As I forged my way through writing as a freelancer, I found it even more debilitating to put the personal, the conceptual, and the philosophical into words, to shape the fictional world of characters who are emotional, cerebral, and unreliable. Writing fiction gives me license to make composites of what is real.
To articulate meaning in writing with those we love, with those who paid a high price to abandon a land where familiarity is removed, it is a privilege.
I recall Carlos Fuentes, a writer who believed that through his literature he could make his voice heard. He went on to say, however, that one puts off the biography like one puts off death. “To write an autobiography is to etch the words on your own gravestone.”
Perhaps I am etching the words on my gravestone when I write. It’s not possible to live without reflecting and examining the self, and as a writer, I am given more than one chance, it seems, as I keep my chronicles, my memoirs, my experiences not just for posterity or for my children to grasp their proper history, but to overtake that history, to expand it and open new opportunities for them. Now as I teach writing structure and style to my seventh grader, it’s crucial to untangling from the culprit of language and become aware of the wrenching impulse my new writer may sense I’m resisting as he embarks on his own journey with learning to write—and doing it well.
For more on this topic, read my other essays:
“Storytellers Among Us” The Sunlight Press
“Fighting to Write Between Two Languages” The Millions
“Caught Between Two Languages” Fathom Magazine
Thank you for your words of encouragement. The privilege (and responsibility) to write escapes me when I’m called to so many directions. But write, I must.
Your FMF neighbor,
Cheryl
Yes, writing is a privilege not many get the chance to exercise. I see it as a gifting but also a privilege because the time it takes to write, the room to write one’s ideas is never guaranteed.
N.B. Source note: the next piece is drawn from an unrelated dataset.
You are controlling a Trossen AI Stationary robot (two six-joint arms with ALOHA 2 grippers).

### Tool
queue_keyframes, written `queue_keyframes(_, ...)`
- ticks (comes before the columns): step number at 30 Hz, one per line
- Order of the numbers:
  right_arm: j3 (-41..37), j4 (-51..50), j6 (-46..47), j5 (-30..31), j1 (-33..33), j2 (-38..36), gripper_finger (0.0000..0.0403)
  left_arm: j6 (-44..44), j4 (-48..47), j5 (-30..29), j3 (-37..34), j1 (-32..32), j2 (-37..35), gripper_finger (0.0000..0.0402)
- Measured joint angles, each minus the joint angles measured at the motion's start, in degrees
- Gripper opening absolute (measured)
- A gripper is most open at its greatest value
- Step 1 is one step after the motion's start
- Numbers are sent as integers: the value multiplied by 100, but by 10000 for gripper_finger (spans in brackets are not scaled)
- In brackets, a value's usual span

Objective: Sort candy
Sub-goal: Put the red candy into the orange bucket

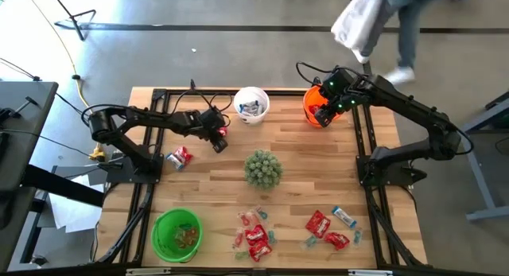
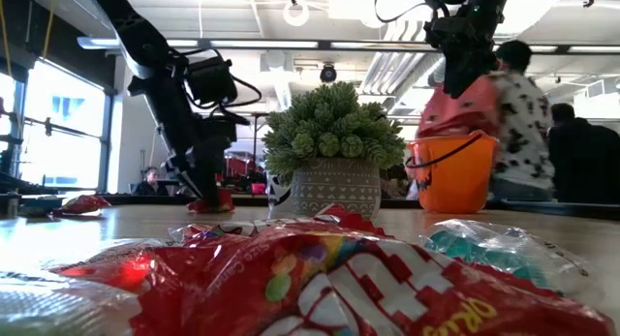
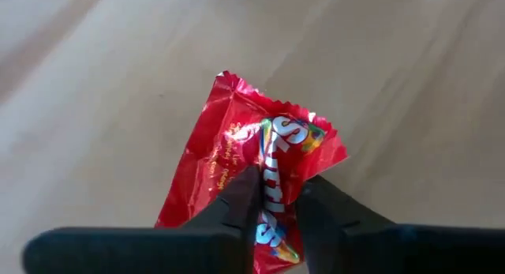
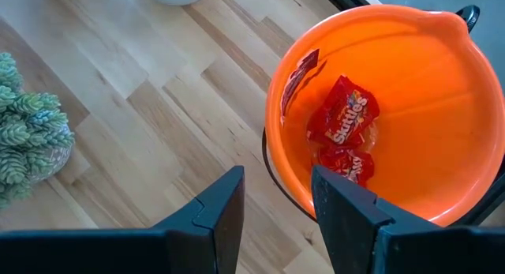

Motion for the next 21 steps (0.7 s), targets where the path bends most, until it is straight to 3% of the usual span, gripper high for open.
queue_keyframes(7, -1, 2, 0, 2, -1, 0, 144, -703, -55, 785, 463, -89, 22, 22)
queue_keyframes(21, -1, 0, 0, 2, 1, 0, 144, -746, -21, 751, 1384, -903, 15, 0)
Such rich language here. We hold our giftings with open hands. I loved the idea at the end of you teaching your son to do the same.
Thank you, Traci, for your comment. I am so glad when God bestows a gift and we are readily available and willing to receive it. Share it with the world, I say!
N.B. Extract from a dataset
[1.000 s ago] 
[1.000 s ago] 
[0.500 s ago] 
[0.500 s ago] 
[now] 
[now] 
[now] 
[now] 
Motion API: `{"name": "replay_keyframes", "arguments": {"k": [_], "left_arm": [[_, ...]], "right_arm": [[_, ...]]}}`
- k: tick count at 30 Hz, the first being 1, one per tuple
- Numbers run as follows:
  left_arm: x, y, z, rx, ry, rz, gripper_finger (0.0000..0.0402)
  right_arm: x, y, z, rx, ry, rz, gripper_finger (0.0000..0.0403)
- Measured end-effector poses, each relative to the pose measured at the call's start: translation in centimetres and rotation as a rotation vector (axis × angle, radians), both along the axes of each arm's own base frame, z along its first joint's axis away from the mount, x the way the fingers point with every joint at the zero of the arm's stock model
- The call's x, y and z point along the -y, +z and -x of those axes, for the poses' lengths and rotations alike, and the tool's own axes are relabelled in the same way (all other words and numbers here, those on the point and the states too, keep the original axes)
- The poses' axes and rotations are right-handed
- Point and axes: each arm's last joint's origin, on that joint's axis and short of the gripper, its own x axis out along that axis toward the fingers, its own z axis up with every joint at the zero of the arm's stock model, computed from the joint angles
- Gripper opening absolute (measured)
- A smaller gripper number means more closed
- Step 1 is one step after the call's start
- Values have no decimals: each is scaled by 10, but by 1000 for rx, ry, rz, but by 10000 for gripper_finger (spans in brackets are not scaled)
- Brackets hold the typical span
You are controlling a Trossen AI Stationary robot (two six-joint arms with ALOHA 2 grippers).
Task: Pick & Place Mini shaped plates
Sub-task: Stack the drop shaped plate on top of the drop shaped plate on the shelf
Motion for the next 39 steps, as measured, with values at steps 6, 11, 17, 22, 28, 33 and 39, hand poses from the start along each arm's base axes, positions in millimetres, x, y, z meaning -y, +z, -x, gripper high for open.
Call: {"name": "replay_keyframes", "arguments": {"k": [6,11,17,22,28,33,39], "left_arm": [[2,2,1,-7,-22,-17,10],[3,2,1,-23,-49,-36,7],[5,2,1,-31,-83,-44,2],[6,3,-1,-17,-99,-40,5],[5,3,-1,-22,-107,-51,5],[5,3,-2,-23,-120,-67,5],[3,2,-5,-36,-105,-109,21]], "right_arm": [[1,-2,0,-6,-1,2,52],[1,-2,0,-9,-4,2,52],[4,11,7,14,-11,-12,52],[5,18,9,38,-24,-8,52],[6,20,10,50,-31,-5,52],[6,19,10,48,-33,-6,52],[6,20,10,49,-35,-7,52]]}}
The struggle is real, isn’t it? We’re a homeschooling family too. Even though our older two are grown, and we’re only schooling one now, it still takes a lot of time and intention to homeschool and write and do all the other wife/mom things. Yay for your seventh-grader learning to write — and doing it well. 🙂 Enjoyed visiting you today from Rachel’s place. ((hug))
Hugs to you too, Brenda! So glad you came by to comment and to join me in my homeschooling journey! It is a true indicator, isn’t it, of the significance of life… a life well spent in discipling our children is always something I take great care in. It is a struggle, but God’s grace is always sufficient.
Beautifully expressed! Using our talents for the glory of God is a privilege! I love how you touched on the fact that by using our talents wisely, we are teaching our children to value God’s gifts, and the awesome responsibility AND privilege it is to use them! Thank you for the encouragement!
Thank you, Rachel Lee, for your encouragement as well. We do model all we are to our children and they listen, take our cues and make for themselves a way to live. It’s quite convicting, to be aware of such responsibility!